**EXERCISE OBJECTIVE**
Return the full listing, so that each line matches the original exactly.

● ● ●

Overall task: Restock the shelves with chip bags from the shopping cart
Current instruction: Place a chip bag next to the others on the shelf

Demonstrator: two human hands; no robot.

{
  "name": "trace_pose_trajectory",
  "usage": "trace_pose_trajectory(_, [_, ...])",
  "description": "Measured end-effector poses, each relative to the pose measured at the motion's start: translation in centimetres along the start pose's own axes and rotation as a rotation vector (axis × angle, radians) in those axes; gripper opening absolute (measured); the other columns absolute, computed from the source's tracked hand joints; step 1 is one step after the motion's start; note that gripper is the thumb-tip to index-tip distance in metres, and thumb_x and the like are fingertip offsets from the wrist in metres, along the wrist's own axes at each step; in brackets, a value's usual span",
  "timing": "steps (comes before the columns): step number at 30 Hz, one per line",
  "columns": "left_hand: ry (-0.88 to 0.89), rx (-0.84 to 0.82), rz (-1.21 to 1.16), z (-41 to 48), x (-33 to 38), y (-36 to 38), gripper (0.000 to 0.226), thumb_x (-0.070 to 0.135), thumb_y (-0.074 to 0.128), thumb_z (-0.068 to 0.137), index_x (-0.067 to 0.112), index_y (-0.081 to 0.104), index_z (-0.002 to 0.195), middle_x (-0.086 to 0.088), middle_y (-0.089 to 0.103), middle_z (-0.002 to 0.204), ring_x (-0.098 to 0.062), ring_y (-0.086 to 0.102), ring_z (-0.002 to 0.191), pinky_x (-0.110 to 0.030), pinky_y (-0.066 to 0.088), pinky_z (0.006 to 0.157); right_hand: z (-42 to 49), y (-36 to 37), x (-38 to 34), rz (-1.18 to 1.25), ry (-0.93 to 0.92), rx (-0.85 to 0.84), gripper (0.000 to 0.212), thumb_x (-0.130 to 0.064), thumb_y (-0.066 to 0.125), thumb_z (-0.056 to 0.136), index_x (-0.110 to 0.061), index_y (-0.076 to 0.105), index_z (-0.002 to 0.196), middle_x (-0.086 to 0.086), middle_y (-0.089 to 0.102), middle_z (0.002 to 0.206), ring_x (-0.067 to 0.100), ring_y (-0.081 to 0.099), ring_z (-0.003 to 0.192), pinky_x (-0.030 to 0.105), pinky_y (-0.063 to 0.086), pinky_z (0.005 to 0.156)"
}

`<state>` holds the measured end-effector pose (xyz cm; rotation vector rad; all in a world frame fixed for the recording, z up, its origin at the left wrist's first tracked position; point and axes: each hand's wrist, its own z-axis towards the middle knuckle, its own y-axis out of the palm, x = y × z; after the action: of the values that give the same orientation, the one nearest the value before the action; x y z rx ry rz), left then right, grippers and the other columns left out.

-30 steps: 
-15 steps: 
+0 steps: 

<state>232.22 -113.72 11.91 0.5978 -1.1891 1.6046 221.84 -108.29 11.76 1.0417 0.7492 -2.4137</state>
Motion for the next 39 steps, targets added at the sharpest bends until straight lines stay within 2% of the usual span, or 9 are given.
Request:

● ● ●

**ANSWER TO THE EXERCISE**
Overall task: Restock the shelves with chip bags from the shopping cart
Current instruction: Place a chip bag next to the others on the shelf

Demonstrator: two human hands; no robot.

{
  "name": "trace_pose_trajectory",
  "usage": "trace_pose_trajectory(_, [_, ...])",
  "description": "Measured end-effector poses, each relative to the pose measured at the motion's start: translation in centimetres along the start pose's own axes and rotation as a rotation vector (axis × angle, radians) in those axes; gripper opening absolute (measured); the other columns absolute, computed from the source's tracked hand joints; step 1 is one step after the motion's start; note that gripper is the thumb-tip to index-tip distance in metres, and thumb_x and the like are fingertip offsets from the wrist in metres, along the wrist's own axes at each step; in brackets, a value's usual span",
  "timing": "steps (comes before the columns): step number at 30 Hz, one per line",
  "columns": "left_hand: ry (-0.88 to 0.89), rx (-0.84 to 0.82), rz (-1.21 to 1.16), z (-41 to 48), x (-33 to 38), y (-36 to 38), gripper (0.000 to 0.226), thumb_x (-0.070 to 0.135), thumb_y (-0.074 to 0.128), thumb_z (-0.068 to 0.137), index_x (-0.067 to 0.112), index_y (-0.081 to 0.104), index_z (-0.002 to 0.195), middle_x (-0.086 to 0.088), middle_y (-0.089 to 0.103), middle_z (-0.002 to 0.204), ring_x (-0.098 to 0.062), ring_y (-0.086 to 0.102), ring_z (-0.002 to 0.191), pinky_x (-0.110 to 0.030), pinky_y (-0.066 to 0.088), pinky_z (0.006 to 0.157); right_hand: z (-42 to 49), y (-36 to 37), x (-38 to 34), rz (-1.18 to 1.25), ry (-0.93 to 0.92), rx (-0.85 to 0.84), gripper (0.000 to 0.212), thumb_x (-0.130 to 0.064), thumb_y (-0.066 to 0.125), thumb_z (-0.056 to 0.136), index_x (-0.110 to 0.061), index_y (-0.076 to 0.105), index_z (-0.002 to 0.196), middle_x (-0.086 to 0.086), middle_y (-0.089 to 0.102), middle_z (0.002 to 0.206), ring_x (-0.067 to 0.100), ring_y (-0.081 to 0.099), ring_z (-0.003 to 0.192), pinky_x (-0.030 to 0.105), pinky_y (-0.063 to 0.086), pinky_z (0.005 to 0.156)"
}

`<state>` holds the measured end-effector pose (xyz cm; rotation vector rad; all in a world frame fixed for the recording, z up, its origin at the left wrist's first tracked position; point and axes: each hand's wrist, its own z-axis towards the middle knuckle, its own y-axis out of the palm, x = y × z; after the action: of the values that give the same orientation, the one nearest the value before the action; x y z rx ry rz), left then right, grippers and the other columns left out.

-30 steps: 
-15 steps: 
+0 steps: 

<state>232.22 -113.72 11.91 0.5978 -1.1891 1.6046 221.84 -108.29 11.76 1.0417 0.7492 -2.4137</state>
Motion for the next 39 steps, targets added at the sharpest bends until straight lines stay within 2% of the usual span, or 9 are given.
Request:

What was produced is the complete output.